What is required = Report every line of the records that contains the word "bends".

(Beginning of Extracted material)

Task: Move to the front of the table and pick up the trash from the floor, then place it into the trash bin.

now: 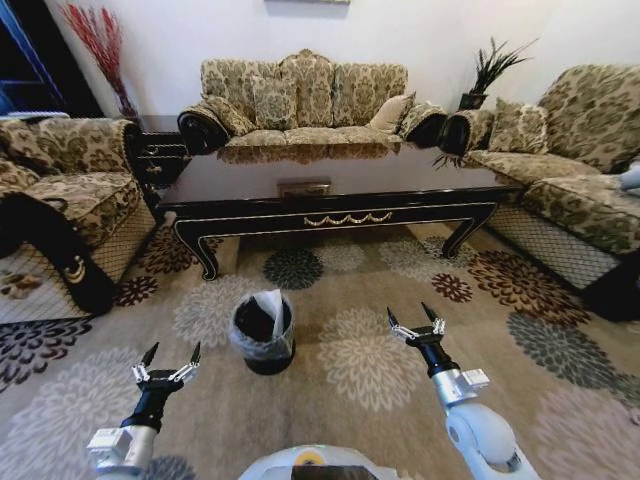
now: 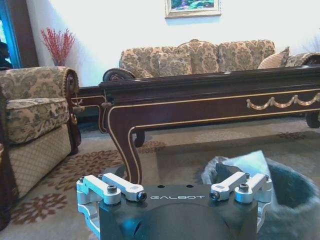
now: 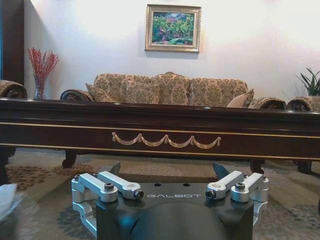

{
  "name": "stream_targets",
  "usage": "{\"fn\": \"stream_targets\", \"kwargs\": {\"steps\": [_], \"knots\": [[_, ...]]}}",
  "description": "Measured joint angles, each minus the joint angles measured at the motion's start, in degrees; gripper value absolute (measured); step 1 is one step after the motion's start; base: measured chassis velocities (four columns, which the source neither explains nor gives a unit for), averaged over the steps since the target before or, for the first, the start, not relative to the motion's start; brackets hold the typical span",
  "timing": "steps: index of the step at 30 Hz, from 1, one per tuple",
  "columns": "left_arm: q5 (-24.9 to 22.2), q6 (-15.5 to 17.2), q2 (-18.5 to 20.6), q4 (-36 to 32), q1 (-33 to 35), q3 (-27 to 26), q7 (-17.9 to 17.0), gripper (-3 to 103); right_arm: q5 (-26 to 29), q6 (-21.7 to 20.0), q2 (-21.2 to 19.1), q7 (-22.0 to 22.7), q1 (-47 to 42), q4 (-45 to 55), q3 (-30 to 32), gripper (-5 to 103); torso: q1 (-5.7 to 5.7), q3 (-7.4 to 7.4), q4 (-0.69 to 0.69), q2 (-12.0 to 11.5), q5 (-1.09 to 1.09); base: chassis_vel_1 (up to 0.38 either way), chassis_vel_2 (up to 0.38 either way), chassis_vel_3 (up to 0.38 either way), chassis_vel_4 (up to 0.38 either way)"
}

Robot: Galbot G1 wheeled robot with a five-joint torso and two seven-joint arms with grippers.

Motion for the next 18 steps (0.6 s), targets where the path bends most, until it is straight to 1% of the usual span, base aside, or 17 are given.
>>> {"fn": "stream_targets", "kwargs": {"steps": [6, 10, 12, 15, 18], "knots": [[-0.01, 0.03, 0.00, -0.01, 0.00, 0.01, -0.01, 100, 0.00, 0.00, 0.00, 0.00, -0.01, 0.00, 0.00, 100, 0.00, 0.00, -0.01, 0.00, 0.02, 0.281, -0.275, -0.266, 0.280], [-0.02, 0.05, 0.00, -0.01, 0.00, 0.01, -0.01, 100, 0.00, 0.00, 0.00, 0.00, -0.01, 0.00, 0.00, 100, 0.00, 0.00, 0.00, 0.00, -0.01, 0.280, -0.304, -0.288, 0.298], [-0.02, 0.05, 0.01, -0.01, 0.00, 0.01, -0.02, 100, 0.00, 0.00, 0.00, 0.00, -0.01, 0.00, 0.00, 100, -0.01, 0.00, -0.01, 0.00, 0.02, 0.302, -0.289, -0.300, 0.283], [-0.02, 0.05, 0.00, -0.01, 0.00, 0.01, -0.01, 100, 0.00, 0.00, 0.00, 0.00, 0.00, 0.00, -0.01, 100, 0.00, 0.00, 0.00, 0.00, -0.02, 0.298, -0.296, -0.294, 0.311], [-0.02, 0.05, 0.01, -0.01, 0.00, 0.01, -0.02, 100, 0.00, 0.00, 0.00, -0.01, 0.00, 0.00, 0.00, 100, -0.01, -0.01, -0.01, 0.00, 0.02, 0.278, -0.301, -0.294, 0.297]]}}
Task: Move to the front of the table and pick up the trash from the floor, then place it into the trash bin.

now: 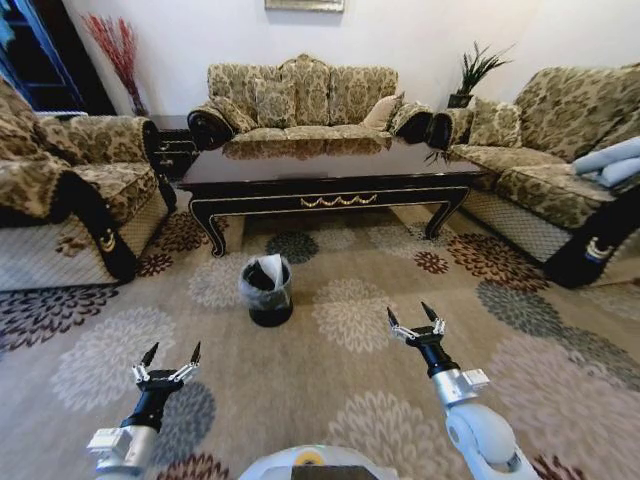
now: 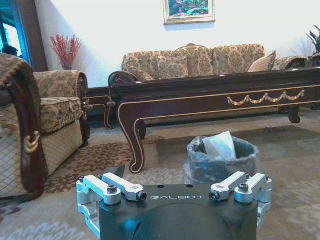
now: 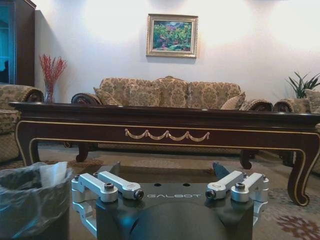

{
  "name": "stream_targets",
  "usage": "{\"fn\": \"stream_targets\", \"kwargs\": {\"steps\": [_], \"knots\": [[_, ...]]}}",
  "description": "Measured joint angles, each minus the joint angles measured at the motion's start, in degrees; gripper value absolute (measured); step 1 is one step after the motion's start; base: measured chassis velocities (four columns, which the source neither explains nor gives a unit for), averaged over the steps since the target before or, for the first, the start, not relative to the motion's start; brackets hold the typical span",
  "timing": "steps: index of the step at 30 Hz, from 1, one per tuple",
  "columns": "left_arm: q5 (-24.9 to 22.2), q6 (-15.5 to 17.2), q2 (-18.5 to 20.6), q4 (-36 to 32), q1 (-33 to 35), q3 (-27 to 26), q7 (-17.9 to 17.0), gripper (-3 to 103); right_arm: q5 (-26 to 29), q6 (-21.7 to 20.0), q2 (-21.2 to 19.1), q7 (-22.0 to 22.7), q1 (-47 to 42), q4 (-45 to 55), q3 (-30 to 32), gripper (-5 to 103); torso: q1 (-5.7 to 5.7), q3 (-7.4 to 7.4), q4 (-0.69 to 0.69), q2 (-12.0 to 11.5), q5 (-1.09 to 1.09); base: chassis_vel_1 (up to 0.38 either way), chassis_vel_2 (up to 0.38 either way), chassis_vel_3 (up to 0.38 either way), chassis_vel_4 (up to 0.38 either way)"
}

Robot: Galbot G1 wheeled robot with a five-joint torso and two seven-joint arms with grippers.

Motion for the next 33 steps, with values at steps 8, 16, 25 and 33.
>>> {"fn": "stream_targets", "kwargs": {"steps": [8, 16, 25, 33], "knots": [[-0.01, 0.00, 0.00, 0.00, 0.00, 0.00, 0.00, 100, 0.00, -0.01, 0.00, 0.00, 0.00, 0.00, 0.00, 100, 0.00, 0.01, 0.00, 0.00, -0.01, 0.282, -0.287, -0.290, 0.286], [0.00, 0.00, 0.00, 0.00, 0.00, 0.00, 0.00, 100, 0.00, -0.01, 0.00, 0.00, 0.00, 0.00, 0.00, 100, 0.00, 0.00, 0.00, 0.00, 0.00, 0.279, -0.282, -0.283, 0.285], [-0.01, 0.01, 0.00, 0.00, 0.00, 0.00, -0.01, 100, 0.00, -0.01, 0.00, 0.00, 0.00, 0.00, -0.01, 100, -0.01, 0.00, 0.02, 0.00, -0.03, 0.295, -0.287, -0.280, 0.295], [-0.01, 0.00, 0.00, 0.00, -0.01, 0.00, -0.01, 100, 0.00, -0.01, 0.00, -0.01, 0.00, 0.00, 0.00, 100, 0.00, 0.01, -0.01, 0.00, -0.03, 0.279, -0.271, -0.289, 0.279]]}}
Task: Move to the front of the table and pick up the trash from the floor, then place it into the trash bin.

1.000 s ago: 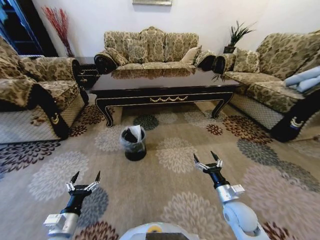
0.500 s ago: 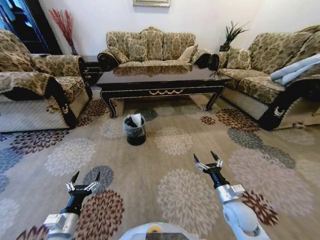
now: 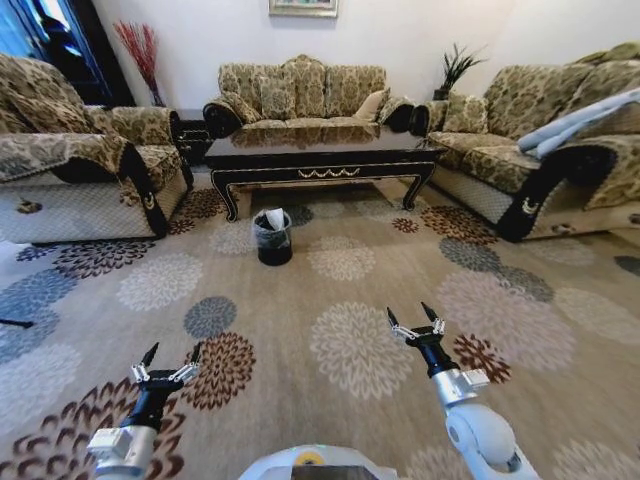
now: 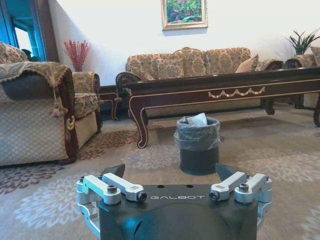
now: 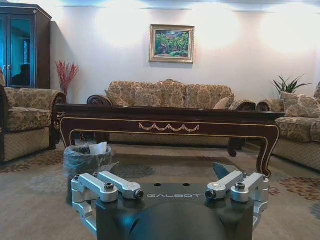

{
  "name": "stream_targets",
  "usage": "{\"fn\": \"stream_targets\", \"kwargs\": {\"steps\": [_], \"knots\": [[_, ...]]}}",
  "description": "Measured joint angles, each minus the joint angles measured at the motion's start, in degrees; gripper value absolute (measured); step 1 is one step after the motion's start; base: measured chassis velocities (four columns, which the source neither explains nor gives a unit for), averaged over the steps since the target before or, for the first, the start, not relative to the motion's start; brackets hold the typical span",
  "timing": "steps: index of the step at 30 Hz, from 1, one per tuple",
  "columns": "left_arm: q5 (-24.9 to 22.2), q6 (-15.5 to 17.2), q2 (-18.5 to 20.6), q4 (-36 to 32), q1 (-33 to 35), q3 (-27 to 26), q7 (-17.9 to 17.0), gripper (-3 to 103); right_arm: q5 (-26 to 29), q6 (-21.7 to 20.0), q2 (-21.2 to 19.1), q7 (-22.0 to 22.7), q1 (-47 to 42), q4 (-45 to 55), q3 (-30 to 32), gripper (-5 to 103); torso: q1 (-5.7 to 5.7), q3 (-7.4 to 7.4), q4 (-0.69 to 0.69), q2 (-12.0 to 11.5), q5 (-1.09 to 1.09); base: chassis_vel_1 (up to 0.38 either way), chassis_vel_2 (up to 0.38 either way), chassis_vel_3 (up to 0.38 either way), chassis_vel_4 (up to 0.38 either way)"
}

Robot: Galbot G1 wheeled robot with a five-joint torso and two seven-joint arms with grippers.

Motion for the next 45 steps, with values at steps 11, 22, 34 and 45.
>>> {"fn": "stream_targets", "kwargs": {"steps": [11, 22, 34, 45], "knots": [[0.00, 0.00, 0.00, 0.00, 0.00, 0.00, 0.00, 100, 0.00, 0.00, 0.00, 0.00, 0.00, 0.00, 0.00, 100, 0.00, 0.00, 0.01, 0.01, 0.01, 0.294, -0.290, -0.292, 0.292], [0.00, 0.00, -0.01, 0.00, 0.01, 0.00, 0.00, 100, 0.00, 0.00, 0.00, 0.00, -0.03, -0.01, -0.01, 100, -0.02, -0.03, 0.02, 0.02, 0.03, 0.194, -0.234, -0.201, 0.228], [0.00, 0.01, 0.01, 0.00, 0.00, 0.00, 0.00, 100, 0.00, -0.01, 0.00, 0.00, 0.00, -0.01, -0.01, 100, 0.02, 1.08, 0.02, 1.17, 0.01, -0.011, 0.017, 0.010, -0.011], [0.00, 0.00, 0.01, 0.00, 0.00, 0.00, 0.00, 100, 0.00, -0.01, 0.00, 0.00, 0.00, -0.01, -0.01, 100, 0.25, 3.69, 0.02, 4.01, 0.01, 0.000, 0.000, 0.000, 0.000]]}}
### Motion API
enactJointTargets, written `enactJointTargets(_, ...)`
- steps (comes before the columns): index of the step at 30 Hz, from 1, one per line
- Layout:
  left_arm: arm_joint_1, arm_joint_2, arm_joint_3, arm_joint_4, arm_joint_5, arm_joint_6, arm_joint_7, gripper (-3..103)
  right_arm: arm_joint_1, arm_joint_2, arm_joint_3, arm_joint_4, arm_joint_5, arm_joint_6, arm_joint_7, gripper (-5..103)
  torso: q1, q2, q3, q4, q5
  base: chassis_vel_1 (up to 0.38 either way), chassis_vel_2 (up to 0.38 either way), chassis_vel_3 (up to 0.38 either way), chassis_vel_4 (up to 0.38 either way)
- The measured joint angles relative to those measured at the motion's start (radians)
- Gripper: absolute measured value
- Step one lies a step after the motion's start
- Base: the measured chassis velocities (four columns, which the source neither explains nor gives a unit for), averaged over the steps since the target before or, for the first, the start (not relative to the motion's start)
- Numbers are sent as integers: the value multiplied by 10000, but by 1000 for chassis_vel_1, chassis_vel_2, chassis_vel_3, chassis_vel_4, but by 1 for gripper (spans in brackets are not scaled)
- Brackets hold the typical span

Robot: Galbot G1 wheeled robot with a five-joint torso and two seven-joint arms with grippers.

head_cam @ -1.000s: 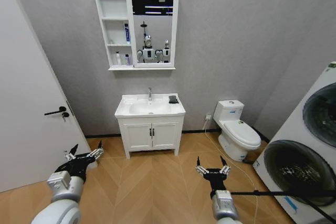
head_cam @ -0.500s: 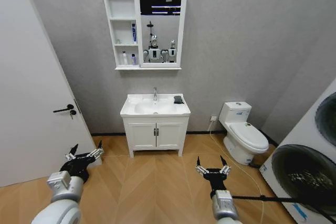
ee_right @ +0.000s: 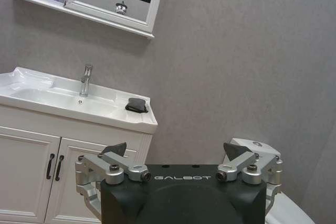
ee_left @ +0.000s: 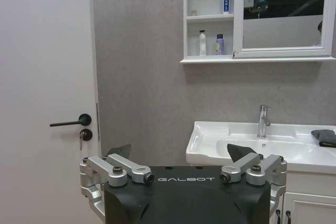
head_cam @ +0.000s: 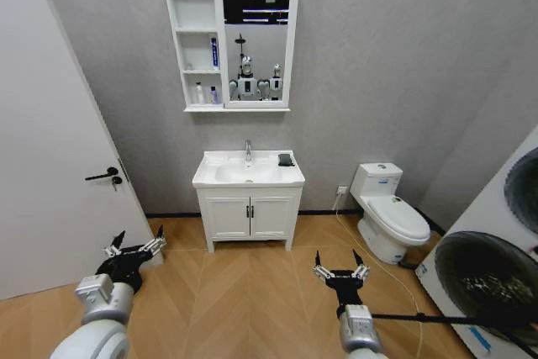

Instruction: Move facial cleanser and shampoo from washbasin to cabinet, then wipe washbasin with towel.

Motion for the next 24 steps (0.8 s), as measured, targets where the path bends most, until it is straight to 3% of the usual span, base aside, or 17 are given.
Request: enactJointTargets(24, 0, 0, 0, 0, 0, 0, 0, 100, 0, 0, 0, 0, 0, 0, 0, 100, 0, 0, 0, 0, 0, 0, 0, 0, 0)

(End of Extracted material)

Exercise response =
Motion for the next 18 steps (0.6 s), targets where the path bends most, until it is straight to 1% of the usual span, base aside, or 17 are given.
Motion for the next 24 steps (0.8 s), as measured, targets where the path bends most, until it is straight to 3% of the usual span, base aside, or 17 are given.

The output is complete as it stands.